Gaucher Disease

What causes Gaucher disease?
Gaucher disease is a rare genetic condition that results in reduced activity of an enzyme in the body called acid beta-glucosidase. The function of this enzyme is to break down a fatty substance called glucocerebroside into a sugar (glucose), which is present as a building block in all cells of the body, and a simpler fat (ceramide). Therefore, in Gaucher disease, the fatty material (beta-glucosidase) collects in the cells of the body called macrophages; these cells are now called Gaucher cells. As time goes by, cells become overloaded with the fat and are injured resulting in damage to tissues and organs throughout the body; this build-up causes the characteristic features of Gaucher disease.

What are the symptoms?
Several types of Gaucher disease have been described based on their signs and symptoms. The most common form, type 1 Gaucher disease, ranges from a very mild (essentially no symptoms) to severe disease, which can begin any time from childhood to adulthood. Over time, people with Gaucher disease may develop an enlarged liver and/or spleen, low bone density or bone/joint pain, and blood problems including a tendency to bleed and anemia. Children may have delayed growth. The brain and spinal cord (central nervous system; CNS) are not typically affected in this type.
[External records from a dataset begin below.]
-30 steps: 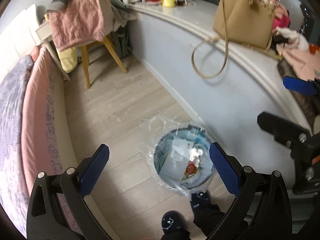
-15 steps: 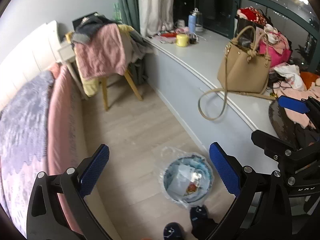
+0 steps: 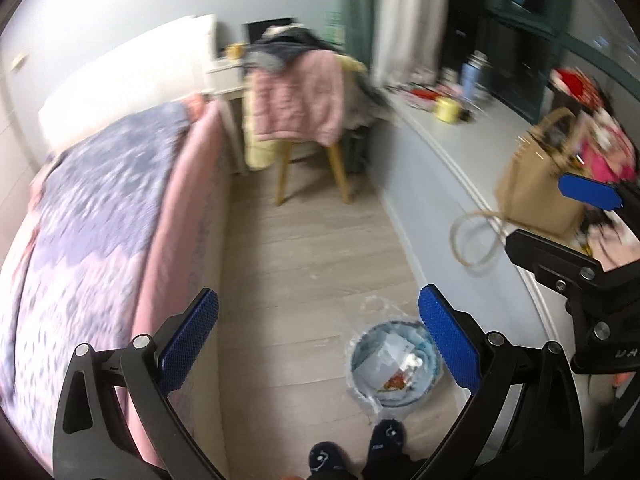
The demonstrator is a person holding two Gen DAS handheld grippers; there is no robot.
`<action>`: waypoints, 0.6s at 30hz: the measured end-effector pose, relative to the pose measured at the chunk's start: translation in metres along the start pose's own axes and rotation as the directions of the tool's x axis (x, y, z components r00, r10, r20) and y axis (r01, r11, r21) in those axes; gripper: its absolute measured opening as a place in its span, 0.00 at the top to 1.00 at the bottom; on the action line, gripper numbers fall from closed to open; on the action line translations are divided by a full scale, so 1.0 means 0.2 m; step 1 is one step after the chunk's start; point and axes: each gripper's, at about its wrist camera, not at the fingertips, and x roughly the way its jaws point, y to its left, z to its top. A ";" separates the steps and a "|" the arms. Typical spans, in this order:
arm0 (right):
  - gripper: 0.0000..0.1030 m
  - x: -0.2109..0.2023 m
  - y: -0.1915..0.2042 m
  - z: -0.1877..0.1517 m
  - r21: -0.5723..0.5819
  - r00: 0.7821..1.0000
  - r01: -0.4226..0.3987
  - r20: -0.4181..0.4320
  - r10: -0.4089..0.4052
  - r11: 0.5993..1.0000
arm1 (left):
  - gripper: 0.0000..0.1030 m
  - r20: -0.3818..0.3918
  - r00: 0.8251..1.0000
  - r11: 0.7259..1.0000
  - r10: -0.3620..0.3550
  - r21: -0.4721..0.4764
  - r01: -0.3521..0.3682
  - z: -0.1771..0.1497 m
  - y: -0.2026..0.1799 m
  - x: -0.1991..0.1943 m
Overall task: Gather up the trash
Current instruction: 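Turn both open tools away from the bin toward the bed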
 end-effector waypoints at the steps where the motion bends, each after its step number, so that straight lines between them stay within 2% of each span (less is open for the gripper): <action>1: 0.07 -0.01 0.06 0.03 -0.030 1.000 -0.020 0.007 0.020 0.999 | 0.06 0.005 1.000 0.999 0.024 -0.022 -0.024 -0.01 0.04 -0.02; 4: 0.07 -0.03 0.19 0.08 -0.083 0.997 -0.072 0.017 0.074 0.994 | 0.06 0.005 0.989 0.983 0.145 -0.113 -0.144 -0.06 0.22 -0.10; 8: 0.07 -0.05 0.43 0.13 -0.166 0.986 -0.157 0.023 0.163 0.974 | 0.06 -0.001 0.972 0.950 0.233 -0.214 -0.228 -0.14 0.45 -0.22; 10: 0.07 -0.06 0.56 0.14 -0.203 0.979 -0.193 0.020 0.201 0.960 | 0.06 -0.007 0.957 0.922 0.290 -0.266 -0.281 -0.22 0.59 -0.31; 13: 0.07 -0.06 0.76 0.14 -0.243 0.966 -0.247 0.010 0.257 0.938 | 0.06 -0.034 0.924 0.874 0.380 -0.315 -0.371 -0.33 0.76 -0.44; 18: 0.07 -0.11 1.13 0.09 -0.287 0.939 -0.338 -0.034 0.343 0.896 | 0.06 -0.077 0.905 0.811 0.419 -0.417 -0.411 -0.54 1.02 -0.66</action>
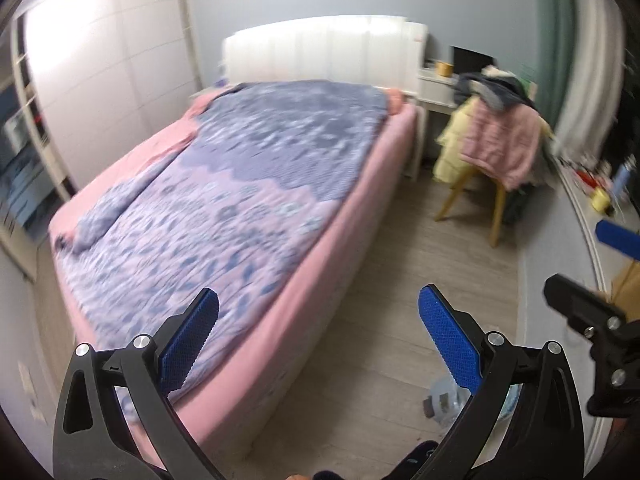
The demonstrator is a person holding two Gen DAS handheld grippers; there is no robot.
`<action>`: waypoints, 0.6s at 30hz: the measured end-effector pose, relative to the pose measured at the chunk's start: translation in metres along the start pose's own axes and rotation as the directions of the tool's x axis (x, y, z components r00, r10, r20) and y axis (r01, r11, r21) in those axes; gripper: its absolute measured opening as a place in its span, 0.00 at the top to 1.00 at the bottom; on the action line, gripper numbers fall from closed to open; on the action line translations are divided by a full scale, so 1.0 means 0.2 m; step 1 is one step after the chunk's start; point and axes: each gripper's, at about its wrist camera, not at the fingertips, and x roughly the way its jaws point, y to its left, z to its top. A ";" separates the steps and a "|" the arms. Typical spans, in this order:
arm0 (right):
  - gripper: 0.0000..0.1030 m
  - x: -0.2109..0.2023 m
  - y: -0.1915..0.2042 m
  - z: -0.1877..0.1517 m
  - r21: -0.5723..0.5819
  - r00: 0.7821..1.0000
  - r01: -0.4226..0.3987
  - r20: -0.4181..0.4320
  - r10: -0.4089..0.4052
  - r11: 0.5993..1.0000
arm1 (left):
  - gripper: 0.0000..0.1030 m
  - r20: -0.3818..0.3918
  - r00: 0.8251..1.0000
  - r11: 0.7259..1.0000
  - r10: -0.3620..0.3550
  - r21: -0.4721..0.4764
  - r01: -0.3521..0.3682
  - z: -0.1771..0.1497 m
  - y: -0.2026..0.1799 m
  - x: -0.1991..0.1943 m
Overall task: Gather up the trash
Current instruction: 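Turn both open tools away from the bin toward the bed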
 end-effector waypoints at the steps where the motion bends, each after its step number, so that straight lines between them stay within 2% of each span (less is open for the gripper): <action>1: 0.07 0.01 0.07 0.01 -0.021 1.000 -0.015 0.000 0.015 1.000 | 0.06 -0.011 1.000 1.000 0.008 -0.030 -0.008 -0.02 0.10 -0.01; 5: 0.07 0.04 0.38 0.06 -0.099 0.997 -0.077 0.006 0.078 0.992 | 0.06 -0.023 0.999 0.995 0.043 -0.087 -0.045 -0.10 0.38 -0.08; 11: 0.07 0.07 0.78 0.11 -0.180 0.986 -0.165 0.004 0.169 0.970 | 0.06 -0.028 0.986 0.974 0.162 -0.156 -0.164 -0.20 0.77 -0.21; 15: 0.07 0.07 1.02 0.15 -0.281 0.967 -0.246 -0.009 0.253 0.928 | 0.06 -0.039 0.968 0.935 0.250 -0.250 -0.251 -0.27 1.02 -0.32; 18: 0.07 0.09 1.20 0.19 -0.345 0.943 -0.321 -0.032 0.331 0.882 | 0.06 -0.064 0.945 0.890 0.320 -0.321 -0.323 -0.33 1.18 -0.40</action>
Patients with type 2 Gaucher disease have severe, progressive brain involvement that can include abnormal eye movement and brain damage, in addition to the liver, spleen, and bone symptoms in type 1. Patients with type 3 Gaucher disease also have involvement of the brain, but it is not as severe, and may progress slower than type 2.

Is there treatment?
Yes. There is FDA-approved treatment for Gaucher disease. Many patients with type 1 Gaucher disease receive enzyme replacement therapy (ERT), which replaces the missing glucocerebrosidase enzyme. ERT can decrease the size of the liver and spleen, stabilize or reverse bone disease, and improve blood counts. It is given by intravenous (IV) approximately every two weeks for life. There is no approved treatment for type 2 Gaucher disease.

What is the prognosis?
Patients with type 1 Gaucher disease who receive treatment have an excellent prognosis, especially if the treatment is started before they develop significant symptoms. Patients with type 3 disease may also do well with treatment. Patients with type two Gaucher disease typically die from the disease when they are infants.

How is it inherited?
It is an autosomal recessive disease. This means that the mother and father must both pass one abnormal copy of the gene to the child in order for the child to develop the disease.